Staff retention is a significant problem in Berwyn. Staff from other prisons as far afield as Swansea and Hull are sent there to make up for recruitment short- falls. Detached duty, as that is known, is expensive and is not a long-term answer. The officers do not know the prisoners they are working with; it is just a matter of people making up the numbers. That is not a sustainable solution, and unless we draw attention to it we will not find a solution.
Staff also complain of an experience gap, because more experienced staff are exhausted and burnt out. Let us recall that the Professional Trades Union for Prison, Correctional and Secure Psychiatric Workers has long said that 68 is too late for officers to retire. We lose people because they cannot take it any more.
Just as Berwyn staff are brought in from everywhere else, so too are the prisoners. Berwyn was meant to serve local populations, including, fairly enough, the north-west of England. We were told that was the intention at the time. However, Berwyn has housed prisoners from 75 English local authorities since it opened in 2017, and 62% of the population came from outside of Wales in 2022. For women, the opposite is true: in December 2022, Welsh women were held in 11 of the 12 women’s prisons in England, and were on average—it would be far further from my constituency—101 miles away from home.
The situation of women is particularly acute. Until 2018, I think, there was no provision whatsoever, so women from Wales are housed in Staffordshire, Gloucestershire and elsewhere. The principle should be that prison is punishment—the punishment is not being able to leave at the end of the afternoon—but it should not be for punishment. Many women from Wales and their families are suffering a double penalty because they are held so far away.
Yes, indeed. Of course, the residential women’s centre in Swansea was first mooted in 2018, but it has yet to arrive. We have concerns about the exact nature of the services: will it effectively be just another prison, or will it be equipped to make a real difference to the lives of women?
Welsh women prisoners are on average 101 miles from home, which makes it difficult for them to maintain contact with families, children and support networks, as well as creating issues related to housing and work upon release. Welsh men struggle with issues including identity, discrimination and access to the Welsh language in jails, and Welsh women have their own distinct set of issues.
As 74% of all women sentenced to immediate custody were given sentences of 12 months or less, and one in five given one month or less, there is a real need to consider these issues and opt for alternatives to custody for low-level, non-violent crimes. When I was in Styal in May, I saw in reception that a woman had been admitted to the prison from Wales on the Friday before a May bank holiday, and was due to be released on the Tuesday. What good was that going to do her, except disrupt her life?

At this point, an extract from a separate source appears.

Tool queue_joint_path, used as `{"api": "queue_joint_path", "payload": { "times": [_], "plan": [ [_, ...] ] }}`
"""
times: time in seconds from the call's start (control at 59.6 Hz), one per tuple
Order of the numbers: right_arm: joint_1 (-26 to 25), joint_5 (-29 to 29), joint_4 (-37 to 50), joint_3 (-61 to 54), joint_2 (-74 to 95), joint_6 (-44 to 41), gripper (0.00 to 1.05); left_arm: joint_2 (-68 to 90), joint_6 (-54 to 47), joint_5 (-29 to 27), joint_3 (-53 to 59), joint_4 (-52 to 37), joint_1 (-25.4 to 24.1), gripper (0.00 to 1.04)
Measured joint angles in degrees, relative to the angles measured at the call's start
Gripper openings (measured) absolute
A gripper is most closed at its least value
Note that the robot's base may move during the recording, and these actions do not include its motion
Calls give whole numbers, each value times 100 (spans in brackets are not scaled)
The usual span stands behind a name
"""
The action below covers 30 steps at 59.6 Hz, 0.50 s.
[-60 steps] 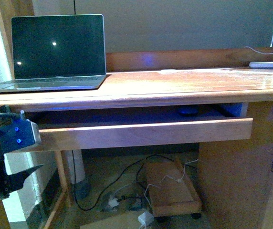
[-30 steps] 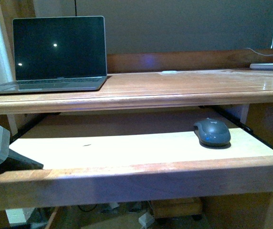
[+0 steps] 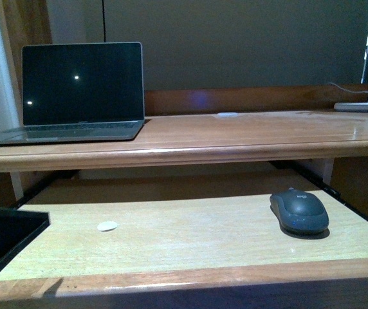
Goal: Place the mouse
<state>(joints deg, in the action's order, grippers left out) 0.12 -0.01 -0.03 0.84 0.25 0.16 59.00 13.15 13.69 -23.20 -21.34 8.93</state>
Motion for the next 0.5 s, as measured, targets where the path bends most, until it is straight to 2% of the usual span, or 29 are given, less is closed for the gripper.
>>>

The Welsh Government’s women’s justice blueprint is an attempt to do that but, without the political will of the UK Government, such attempts are doomed to fail. Although the Swansea residential centre is a sweetener from Westminster, there are real concerns that it will become a pathway to conventional custody. Swansea remains, but is far away from home for those in northern areas of Wales, who will still be sent, of course, to Styal near Manchester.
The over-representation of certain groups also underlines the need for alternatives. In Wales, black people represented 3.1% of the prison population in 2022, despite comprising only 0.9% of the general population. Those from a mixed or Asian ethnicity background were also over-represented. The average custodial sentence length, between 2010 and 2022, was 8.5 months longer for black defendants than for those from a white ethnic group.
The link between incarceration and homelessness is difficult to justify, as the BBC alluded to in its recent drama “Time”. Like Orla, the character played by Jodie Whittaker, 423 people were released from Welsh prisons without a fixed address in 2022-23. That is the equivalent—this is striking—of eight people a week. The number of those rough sleeping after release into Welsh probation services more than trebled in a year.